I’ve actually been collecting postcards for several years now, and each one has a special memory attached to it. I’ve got everything from the Cliffs of Moher in Ireland, to one of the churches in Savannah, Georgia, to a dolphin I saw at the zoo in Seoul.  I have cards from the whirlwind tour my aunt, mom, and I took when looking at colleges where we covered the greater East Coast through Texas in 2 weeks.  There are cards of the trip my mom, aunt, and I take on their birthday (they each have one in the same week) every year (we’ve gone all over the US).  I have some from China, and from the temples of Japan.   

But I don’t just collect post-cards; I also save some small gifts that I’ve been given during my travels.  For example, the Red, yellow and blue fan was a present from a tourist-helper on a particularly hot day when I was dying of heat.  There is a small, pocket-sized good luck charm someone gave me before my exams in Japan when I visited a local temple.  There is also a sheet of paper I was given at the book expo in Seoul; the guy hand printed it with a replica of the world’s first movable type printing press.  

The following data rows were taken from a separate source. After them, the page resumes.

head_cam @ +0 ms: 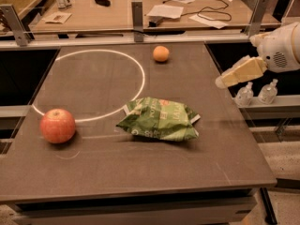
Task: Move orange near green jalapeno chip bag
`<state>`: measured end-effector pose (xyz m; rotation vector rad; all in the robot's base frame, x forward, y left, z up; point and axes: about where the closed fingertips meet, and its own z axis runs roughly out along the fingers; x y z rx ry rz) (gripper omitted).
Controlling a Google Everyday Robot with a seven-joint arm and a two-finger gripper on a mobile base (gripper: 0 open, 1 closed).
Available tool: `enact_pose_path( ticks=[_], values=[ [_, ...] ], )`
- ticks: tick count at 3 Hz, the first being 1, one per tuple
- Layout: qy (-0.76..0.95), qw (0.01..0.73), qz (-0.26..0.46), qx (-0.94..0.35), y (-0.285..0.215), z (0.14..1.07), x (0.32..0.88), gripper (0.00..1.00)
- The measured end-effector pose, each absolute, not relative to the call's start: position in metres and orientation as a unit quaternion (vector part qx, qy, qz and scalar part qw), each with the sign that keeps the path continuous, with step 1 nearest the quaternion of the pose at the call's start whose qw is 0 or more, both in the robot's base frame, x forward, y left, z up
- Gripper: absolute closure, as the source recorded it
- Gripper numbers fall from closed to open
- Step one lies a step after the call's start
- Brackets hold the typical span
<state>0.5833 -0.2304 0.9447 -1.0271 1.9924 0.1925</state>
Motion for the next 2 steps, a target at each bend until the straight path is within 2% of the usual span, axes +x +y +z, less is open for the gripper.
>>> enact_pose_path(
  ticks=[1,2],
  values=[
    [0.805,0.457,0.061,-0.374,-0.225,0.943,0.61,0.0],
    [0.806,0.478,0.086,-0.339,-0.219,0.939,0.635,0.0]
  ],
)
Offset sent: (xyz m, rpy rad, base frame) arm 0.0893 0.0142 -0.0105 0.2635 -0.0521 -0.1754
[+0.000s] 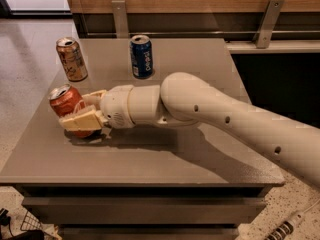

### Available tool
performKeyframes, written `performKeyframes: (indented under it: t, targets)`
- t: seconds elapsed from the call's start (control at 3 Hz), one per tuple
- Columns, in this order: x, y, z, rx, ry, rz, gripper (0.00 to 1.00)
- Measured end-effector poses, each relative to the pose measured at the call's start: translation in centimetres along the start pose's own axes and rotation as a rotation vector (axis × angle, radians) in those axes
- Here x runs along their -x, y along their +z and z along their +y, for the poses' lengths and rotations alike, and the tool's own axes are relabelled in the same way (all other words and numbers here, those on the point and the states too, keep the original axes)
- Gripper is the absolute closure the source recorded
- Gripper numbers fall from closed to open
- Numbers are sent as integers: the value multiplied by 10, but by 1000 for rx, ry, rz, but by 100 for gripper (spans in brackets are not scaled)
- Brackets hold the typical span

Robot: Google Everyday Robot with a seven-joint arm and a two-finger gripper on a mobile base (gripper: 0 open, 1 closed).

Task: Place coke can upright

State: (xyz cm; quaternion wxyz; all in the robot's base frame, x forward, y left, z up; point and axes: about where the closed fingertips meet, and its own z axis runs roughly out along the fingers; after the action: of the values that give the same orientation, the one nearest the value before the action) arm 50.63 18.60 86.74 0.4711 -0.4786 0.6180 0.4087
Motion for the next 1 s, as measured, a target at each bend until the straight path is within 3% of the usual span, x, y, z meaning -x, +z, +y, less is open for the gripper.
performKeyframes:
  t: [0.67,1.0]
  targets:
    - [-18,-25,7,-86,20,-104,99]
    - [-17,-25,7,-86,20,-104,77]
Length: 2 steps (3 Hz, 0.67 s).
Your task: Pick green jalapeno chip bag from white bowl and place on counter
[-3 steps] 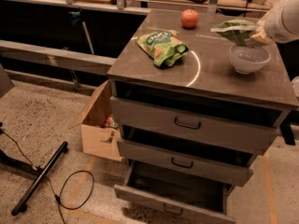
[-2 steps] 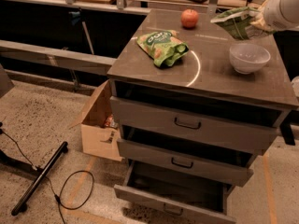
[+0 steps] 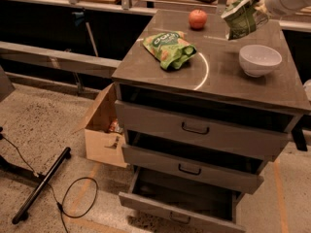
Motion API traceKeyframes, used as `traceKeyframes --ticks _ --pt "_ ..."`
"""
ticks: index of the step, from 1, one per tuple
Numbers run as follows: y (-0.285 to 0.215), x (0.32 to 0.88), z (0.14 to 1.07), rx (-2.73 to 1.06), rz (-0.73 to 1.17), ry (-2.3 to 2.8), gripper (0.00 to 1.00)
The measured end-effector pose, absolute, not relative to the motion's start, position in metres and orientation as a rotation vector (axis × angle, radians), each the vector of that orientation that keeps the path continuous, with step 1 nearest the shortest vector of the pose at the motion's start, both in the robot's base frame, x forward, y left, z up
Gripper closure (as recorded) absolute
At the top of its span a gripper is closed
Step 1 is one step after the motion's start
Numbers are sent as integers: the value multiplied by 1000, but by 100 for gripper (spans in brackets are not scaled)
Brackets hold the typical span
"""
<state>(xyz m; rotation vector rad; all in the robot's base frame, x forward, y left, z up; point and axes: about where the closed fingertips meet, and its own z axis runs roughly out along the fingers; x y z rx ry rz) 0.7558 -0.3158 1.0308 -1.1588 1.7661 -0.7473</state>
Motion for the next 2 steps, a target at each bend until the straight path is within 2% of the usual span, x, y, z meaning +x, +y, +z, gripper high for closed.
traceKeyframes --ticks 2 --pt "-313 823 1010 -1138 -775 1776 100"
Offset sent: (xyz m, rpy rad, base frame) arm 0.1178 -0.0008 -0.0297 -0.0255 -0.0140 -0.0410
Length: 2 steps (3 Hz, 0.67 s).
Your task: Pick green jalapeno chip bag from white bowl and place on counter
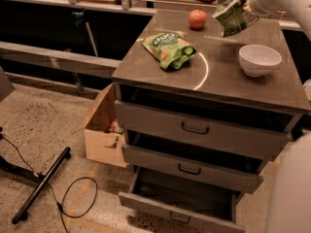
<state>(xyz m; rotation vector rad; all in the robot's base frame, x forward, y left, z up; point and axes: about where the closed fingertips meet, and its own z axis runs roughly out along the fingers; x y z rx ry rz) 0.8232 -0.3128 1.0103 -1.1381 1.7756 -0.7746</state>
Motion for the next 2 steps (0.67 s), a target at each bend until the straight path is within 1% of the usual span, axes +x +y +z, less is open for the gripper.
traceKeyframes --ticks 1,2 --pt "-319 855 993 -1138 -810 1801 84" --pt "-330 878 978 -1104 -838 1841 61"
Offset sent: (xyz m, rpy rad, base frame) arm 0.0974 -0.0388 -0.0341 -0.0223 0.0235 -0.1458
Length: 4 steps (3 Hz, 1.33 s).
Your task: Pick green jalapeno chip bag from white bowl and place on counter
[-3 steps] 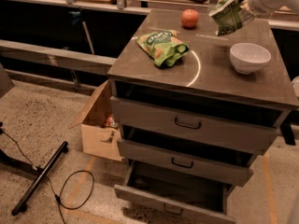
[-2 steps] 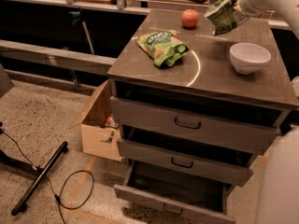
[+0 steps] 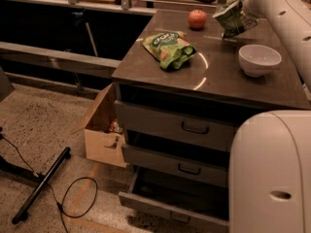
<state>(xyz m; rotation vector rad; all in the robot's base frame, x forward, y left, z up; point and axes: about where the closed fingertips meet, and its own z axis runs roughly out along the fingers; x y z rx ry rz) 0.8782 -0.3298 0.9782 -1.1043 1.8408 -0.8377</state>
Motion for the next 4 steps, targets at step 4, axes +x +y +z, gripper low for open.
traceKeyframes --ticks 4 --pt "-363 865 952 -1086 -742 1993 0"
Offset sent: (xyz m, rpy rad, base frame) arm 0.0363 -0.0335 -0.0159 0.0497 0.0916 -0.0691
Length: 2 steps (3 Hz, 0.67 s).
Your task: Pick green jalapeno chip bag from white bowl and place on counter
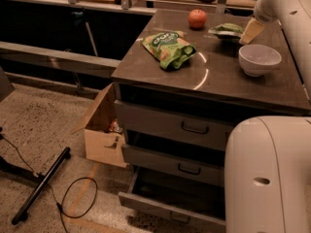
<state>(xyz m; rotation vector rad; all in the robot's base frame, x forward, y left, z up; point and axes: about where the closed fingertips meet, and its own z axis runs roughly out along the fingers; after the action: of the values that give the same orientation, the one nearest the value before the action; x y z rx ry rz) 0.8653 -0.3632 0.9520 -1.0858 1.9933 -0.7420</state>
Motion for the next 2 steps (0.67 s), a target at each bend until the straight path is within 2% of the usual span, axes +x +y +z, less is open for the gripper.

I’ve been working on this wall for 4+ years now, and finally I have completed one portion of the wall!  You can’t really see it, but I’ve filled up the rest of the wall with some hand-outs I’ve gotten from temples, a timeline of Korean history I got at a museum, etc.  None of it cost me more than $3; many were gifts.  They are flat and easily transported when I move; and they connect so carefully with all of my happy memories of these places.  I hope to continue gathering my collection until I can fill up all 4 walls of my room.  Each one a great memory; reminding me of the best of my trips and encouraging me to carry onward in the future.